* **Exercise prompt**
In the listing below, find the line with "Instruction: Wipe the" and copy every line from there up to and including the line with "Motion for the", exactly and without pictures.

----- Data extract -----

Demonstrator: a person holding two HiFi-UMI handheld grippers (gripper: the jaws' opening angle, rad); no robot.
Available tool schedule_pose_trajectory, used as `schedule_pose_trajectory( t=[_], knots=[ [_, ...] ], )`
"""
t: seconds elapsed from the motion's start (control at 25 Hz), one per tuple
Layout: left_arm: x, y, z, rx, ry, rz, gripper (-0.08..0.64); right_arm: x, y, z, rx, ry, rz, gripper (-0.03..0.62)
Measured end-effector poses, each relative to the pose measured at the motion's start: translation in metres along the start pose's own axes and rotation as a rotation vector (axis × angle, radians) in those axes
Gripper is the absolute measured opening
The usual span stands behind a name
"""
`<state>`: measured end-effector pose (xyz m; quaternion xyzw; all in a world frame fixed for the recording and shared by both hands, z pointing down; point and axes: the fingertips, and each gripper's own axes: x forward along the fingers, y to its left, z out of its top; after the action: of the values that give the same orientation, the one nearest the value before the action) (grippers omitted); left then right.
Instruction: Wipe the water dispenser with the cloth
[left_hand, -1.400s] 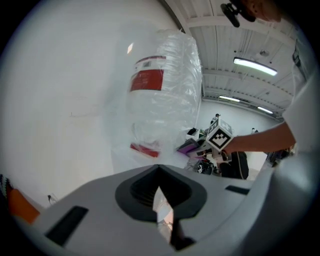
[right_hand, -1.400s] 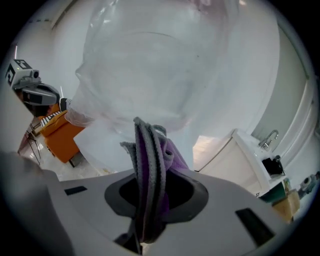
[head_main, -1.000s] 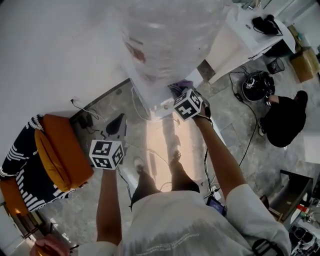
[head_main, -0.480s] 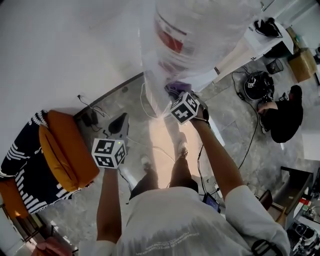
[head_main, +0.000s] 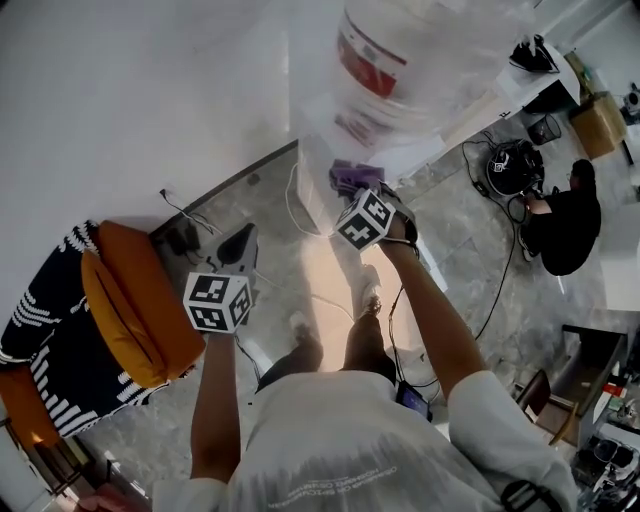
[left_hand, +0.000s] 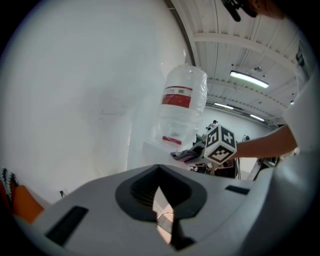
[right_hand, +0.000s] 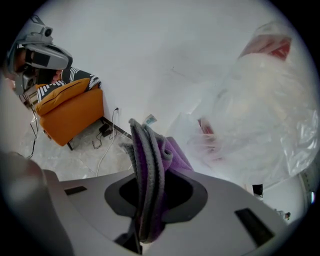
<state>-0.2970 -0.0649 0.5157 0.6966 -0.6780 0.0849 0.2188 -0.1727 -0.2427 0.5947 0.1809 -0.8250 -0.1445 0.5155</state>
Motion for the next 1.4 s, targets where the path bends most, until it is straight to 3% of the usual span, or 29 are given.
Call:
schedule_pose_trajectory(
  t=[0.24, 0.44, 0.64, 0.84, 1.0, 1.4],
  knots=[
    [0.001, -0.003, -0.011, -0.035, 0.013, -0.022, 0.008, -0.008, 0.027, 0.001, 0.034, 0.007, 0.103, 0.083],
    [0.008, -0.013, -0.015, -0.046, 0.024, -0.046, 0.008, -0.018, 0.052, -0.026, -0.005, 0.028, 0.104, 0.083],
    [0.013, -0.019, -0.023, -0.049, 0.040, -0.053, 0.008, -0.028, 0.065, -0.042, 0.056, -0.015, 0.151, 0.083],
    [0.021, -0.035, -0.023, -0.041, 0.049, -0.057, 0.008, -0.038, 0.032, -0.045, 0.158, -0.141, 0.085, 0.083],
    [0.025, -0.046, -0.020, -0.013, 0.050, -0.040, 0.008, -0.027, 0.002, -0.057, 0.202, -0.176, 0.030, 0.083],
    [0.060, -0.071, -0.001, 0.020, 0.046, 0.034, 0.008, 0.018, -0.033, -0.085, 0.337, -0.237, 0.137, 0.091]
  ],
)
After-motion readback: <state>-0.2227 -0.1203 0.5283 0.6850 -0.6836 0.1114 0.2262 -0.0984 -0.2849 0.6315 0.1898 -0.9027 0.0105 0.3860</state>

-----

* **Your solution**
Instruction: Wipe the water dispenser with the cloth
[left_hand, -1.400s] 
[right_hand, -1.400s] 
[head_main, -1.000s] 
[head_main, -0.480s] 
[head_main, +0.000s] 
[left_hand, +0.000s] 
[right_hand, +0.000s] 
<state>-0.2970 -0.0649 0.5157 0.6966 -0.6780 0.0849 0.2188 -0.1727 -0.2427 0.5947 0.1809 -0.8250 -0.1445 0.5155</state>
Motion for the next 1.4 s, targets where the path bends most, until it is straight to 3% of the usual span, or 29 are given.

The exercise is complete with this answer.